▶ **Problem statement**: After locating the line that contains "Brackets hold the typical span" in the listing below, write out that line and every following line exactly, with no other output.
--- --- ---
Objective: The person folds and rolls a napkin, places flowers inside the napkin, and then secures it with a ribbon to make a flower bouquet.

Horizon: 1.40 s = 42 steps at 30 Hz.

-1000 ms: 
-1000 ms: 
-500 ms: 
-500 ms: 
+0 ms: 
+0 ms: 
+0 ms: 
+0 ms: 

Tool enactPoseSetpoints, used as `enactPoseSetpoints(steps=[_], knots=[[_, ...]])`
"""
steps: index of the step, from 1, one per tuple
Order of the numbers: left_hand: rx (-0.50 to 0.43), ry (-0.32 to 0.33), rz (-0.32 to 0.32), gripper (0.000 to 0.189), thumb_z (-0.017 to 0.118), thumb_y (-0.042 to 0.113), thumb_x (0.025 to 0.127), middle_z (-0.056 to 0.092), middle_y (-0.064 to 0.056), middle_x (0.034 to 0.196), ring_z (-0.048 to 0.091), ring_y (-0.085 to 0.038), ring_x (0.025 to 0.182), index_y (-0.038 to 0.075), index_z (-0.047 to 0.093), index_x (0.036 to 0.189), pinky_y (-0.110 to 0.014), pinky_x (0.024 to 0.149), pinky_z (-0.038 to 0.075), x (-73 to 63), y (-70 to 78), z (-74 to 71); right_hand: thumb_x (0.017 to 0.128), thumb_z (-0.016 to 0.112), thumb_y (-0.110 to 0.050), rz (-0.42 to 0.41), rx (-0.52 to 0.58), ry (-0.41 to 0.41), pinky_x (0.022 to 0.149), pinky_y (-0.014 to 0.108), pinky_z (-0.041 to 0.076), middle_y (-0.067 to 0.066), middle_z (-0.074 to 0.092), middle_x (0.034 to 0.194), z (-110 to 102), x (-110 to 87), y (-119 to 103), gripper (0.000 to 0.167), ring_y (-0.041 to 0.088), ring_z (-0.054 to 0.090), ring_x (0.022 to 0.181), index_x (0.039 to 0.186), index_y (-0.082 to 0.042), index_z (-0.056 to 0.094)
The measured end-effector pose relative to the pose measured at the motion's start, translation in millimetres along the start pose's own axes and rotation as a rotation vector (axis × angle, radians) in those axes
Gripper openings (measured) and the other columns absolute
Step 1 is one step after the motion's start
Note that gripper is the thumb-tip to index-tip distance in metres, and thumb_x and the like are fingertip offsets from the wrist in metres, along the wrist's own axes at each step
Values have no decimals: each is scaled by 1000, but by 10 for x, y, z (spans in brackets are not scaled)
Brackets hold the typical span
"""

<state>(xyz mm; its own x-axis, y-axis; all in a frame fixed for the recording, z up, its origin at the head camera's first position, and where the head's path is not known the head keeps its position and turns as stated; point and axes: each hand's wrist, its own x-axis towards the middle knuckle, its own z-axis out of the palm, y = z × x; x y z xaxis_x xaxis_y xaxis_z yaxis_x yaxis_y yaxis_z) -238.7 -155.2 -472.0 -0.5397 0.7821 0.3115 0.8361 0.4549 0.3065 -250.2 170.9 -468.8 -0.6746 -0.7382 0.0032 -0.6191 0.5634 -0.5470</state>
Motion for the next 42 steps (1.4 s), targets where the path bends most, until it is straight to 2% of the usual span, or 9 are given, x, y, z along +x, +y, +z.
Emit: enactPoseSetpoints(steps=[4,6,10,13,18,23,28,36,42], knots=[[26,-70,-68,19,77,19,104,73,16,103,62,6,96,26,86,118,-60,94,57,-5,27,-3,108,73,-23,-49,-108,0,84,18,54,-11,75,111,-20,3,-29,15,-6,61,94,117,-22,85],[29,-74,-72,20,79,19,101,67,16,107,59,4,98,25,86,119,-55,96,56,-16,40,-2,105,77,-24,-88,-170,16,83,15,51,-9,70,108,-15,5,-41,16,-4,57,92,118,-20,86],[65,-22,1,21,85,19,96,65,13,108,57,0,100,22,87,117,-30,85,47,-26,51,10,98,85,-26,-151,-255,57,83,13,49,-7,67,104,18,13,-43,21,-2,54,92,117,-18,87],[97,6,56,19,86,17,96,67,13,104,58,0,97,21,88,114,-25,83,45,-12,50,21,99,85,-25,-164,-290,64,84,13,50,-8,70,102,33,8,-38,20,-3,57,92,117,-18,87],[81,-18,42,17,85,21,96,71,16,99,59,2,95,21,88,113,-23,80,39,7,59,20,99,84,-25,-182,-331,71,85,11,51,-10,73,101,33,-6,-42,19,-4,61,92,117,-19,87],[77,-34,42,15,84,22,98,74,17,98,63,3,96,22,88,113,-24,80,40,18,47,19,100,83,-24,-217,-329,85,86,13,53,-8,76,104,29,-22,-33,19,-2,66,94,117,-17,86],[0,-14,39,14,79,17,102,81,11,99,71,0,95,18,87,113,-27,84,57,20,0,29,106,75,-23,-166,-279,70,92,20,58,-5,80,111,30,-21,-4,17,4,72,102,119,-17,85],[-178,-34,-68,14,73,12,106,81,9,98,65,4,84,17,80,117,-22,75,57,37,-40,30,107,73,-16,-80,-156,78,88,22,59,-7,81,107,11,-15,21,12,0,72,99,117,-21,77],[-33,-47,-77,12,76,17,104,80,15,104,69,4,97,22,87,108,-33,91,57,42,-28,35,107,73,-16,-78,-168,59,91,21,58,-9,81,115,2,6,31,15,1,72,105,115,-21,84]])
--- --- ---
▶ **Output of the exercise**:
Brackets hold the typical span
"""

<state>(xyz mm; its own x-axis, y-axis; all in a frame fixed for the recording, z up, its origin at the head camera's first position, and where the head's path is not known the head keeps its position and turns as stated; point and axes: each hand's wrist, its own x-axis towards the middle knuckle, its own z-axis out of the palm, y = z × x; x y z xaxis_x xaxis_y xaxis_z yaxis_x yaxis_y yaxis_z) -238.7 -155.2 -472.0 -0.5397 0.7821 0.3115 0.8361 0.4549 0.3065 -250.2 170.9 -468.8 -0.6746 -0.7382 0.0032 -0.6191 0.5634 -0.5470</state>
Motion for the next 42 steps (1.4 s), targets where the path bends most, until it is straight to 2% of the usual span, or 9 are given, x, y, z along +x, +y, +z.
Emit: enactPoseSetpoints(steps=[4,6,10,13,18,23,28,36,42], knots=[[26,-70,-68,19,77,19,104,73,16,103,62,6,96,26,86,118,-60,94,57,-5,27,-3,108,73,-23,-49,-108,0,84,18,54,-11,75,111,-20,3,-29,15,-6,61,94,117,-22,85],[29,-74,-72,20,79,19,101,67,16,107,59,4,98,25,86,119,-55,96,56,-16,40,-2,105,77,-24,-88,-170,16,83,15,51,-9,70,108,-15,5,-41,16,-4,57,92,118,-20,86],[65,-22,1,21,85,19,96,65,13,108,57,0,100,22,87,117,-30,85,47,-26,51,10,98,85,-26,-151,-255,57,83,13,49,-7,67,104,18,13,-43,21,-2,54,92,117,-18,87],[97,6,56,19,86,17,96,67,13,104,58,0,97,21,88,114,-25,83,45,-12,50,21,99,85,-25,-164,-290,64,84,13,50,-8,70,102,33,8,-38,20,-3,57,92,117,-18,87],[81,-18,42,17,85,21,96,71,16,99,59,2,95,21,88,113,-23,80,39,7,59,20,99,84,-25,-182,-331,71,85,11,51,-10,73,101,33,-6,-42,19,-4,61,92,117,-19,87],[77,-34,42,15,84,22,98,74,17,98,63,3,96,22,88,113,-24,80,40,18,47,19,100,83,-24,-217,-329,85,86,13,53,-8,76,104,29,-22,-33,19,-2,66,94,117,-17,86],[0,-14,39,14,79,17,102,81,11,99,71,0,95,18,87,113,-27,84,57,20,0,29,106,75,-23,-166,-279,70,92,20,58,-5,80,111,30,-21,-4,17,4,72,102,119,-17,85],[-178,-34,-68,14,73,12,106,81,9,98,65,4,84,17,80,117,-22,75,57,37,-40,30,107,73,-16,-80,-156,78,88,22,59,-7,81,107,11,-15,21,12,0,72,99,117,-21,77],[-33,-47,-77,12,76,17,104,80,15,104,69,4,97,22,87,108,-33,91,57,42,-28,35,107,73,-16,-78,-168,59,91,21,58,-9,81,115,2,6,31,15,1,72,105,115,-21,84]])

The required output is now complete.